Databricks-Connect also return module not found for multiple python files job

Question

Currently I'm connecting to databricks with local VS Code via databricks-connect. But my submmission all comes with error of module not found, which means the code in other python files not found. I tried:

Move code into the folder with main.py
import the file inside of the function that uses it
adding the file via sparkContext.addPyFile

Does anyone have any experiecen on it? Or the even better way to interact with databricks for python projects.

I seems my python part code is executed in local python env, only the code directlry related spark is in cluster, but the cluster does not load all my python files. then raising error.

I have file folder

main.py

lib222.py

__init__.py

with class Foo in lib222.py

main code is:

from pyspark.sql import SparkSession
    
spark = SparkSession.builder.getOrCreate()
    
sc = spark.sparkContext
#sc.setLogLevel("INFO")
    
print("Testing addPyFile isolation")
sc.addPyFile("lib222.py")
from lib222 import Foo
print(sc.parallelize(range(10)).map(lambda i: Foo(2)).collect())

But I got error of Module not find lib222.

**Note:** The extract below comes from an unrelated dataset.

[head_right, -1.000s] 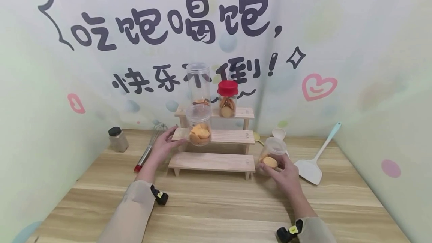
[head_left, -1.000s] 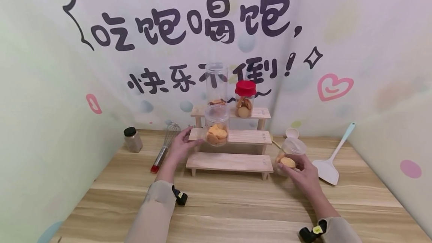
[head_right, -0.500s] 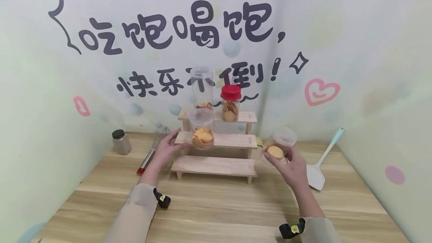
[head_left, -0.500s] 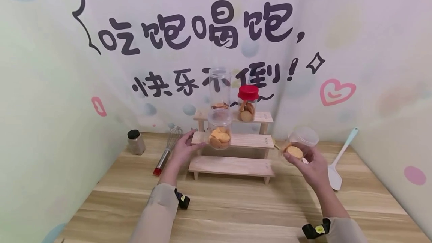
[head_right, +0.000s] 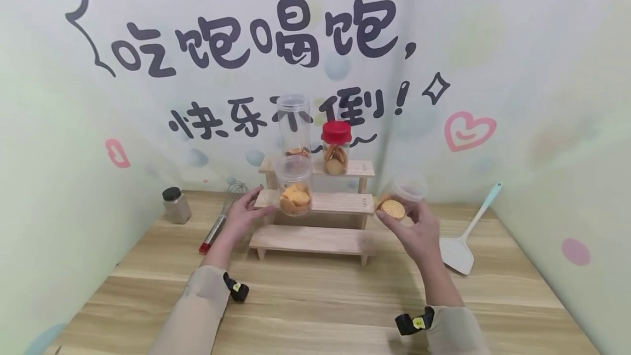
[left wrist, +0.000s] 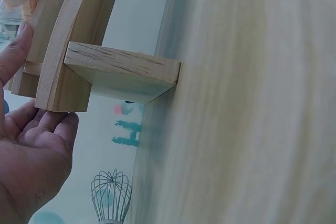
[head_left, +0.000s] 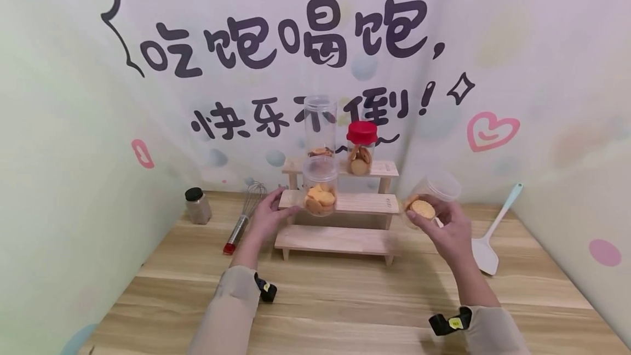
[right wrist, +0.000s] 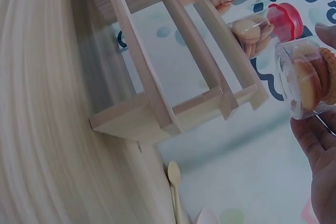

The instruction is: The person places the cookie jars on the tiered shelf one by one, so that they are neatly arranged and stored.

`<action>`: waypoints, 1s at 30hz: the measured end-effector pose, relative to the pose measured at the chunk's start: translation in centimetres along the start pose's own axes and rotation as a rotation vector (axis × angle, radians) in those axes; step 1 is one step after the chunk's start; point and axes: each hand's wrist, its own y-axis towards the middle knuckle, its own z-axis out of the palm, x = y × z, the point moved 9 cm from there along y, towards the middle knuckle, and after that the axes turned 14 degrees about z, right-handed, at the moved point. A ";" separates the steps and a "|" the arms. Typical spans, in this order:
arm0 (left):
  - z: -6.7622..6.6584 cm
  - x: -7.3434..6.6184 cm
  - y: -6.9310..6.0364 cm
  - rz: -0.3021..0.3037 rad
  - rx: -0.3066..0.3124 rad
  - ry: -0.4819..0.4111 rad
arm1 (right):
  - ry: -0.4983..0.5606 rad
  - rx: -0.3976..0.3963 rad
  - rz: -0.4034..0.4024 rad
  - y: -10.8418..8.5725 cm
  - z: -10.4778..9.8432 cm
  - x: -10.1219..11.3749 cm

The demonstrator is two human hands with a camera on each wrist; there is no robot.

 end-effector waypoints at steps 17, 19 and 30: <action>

Also when I print python version of some sys info, it seems the python code is executed in my local machine instead of remote driver. My db version is 6.6. Detailed Error:

> Exception has occurred: Py4JJavaError
An error occurred while calling z:org.apache.spark.api.python.PythonRDD.collectAndServe.
: org.apache.spark.SparkException: Job aborted due to stage failure: Task 0 in stage 0.0 failed 4 times, most recent failure: Lost task 0.3 in stage 0.0 (TID 6, 10.139.64.8, executor 0): org.apache.spark.api.python.PythonException: Traceback (most recent call last):
File "/databricks/spark/python/pyspark/serializers.py", line 182, in _read_with_length
return self.loads(obj)
File "/databricks/spark/python/pyspark/serializers.py", line 695, in loads
return pickle.loads(obj, encoding=encoding)
ModuleNotFoundError: No module named 'lib222'
>
>During handling of the above exception, another exception occurred:
>
>Traceback (most recent call last):
File "/databricks/spark/python/pyspark/worker.py", line 462, in main
func, profiler, deserializer, serializer = read_command(pickleSer, infile)
File "/databricks/spark/python/pyspark/worker.py", line 71, in read_command
command = serializer._read_with_length(file)
File "/databricks/spark/python/pyspark/serializers.py", line 185, in _read_with_length
raise SerializationError("Caused by " + traceback.format_exc())
pyspark.serializers.SerializationError: Caused by Traceback (most recent call last):
File "/databricks/spark/python/pyspark/serializers.py", line 182, in _read_with_length
return self.loads(obj)
File "/databricks/spark/python/pyspark/serializers.py", line 695, in loads
return pickle.loads(obj, encoding=encoding)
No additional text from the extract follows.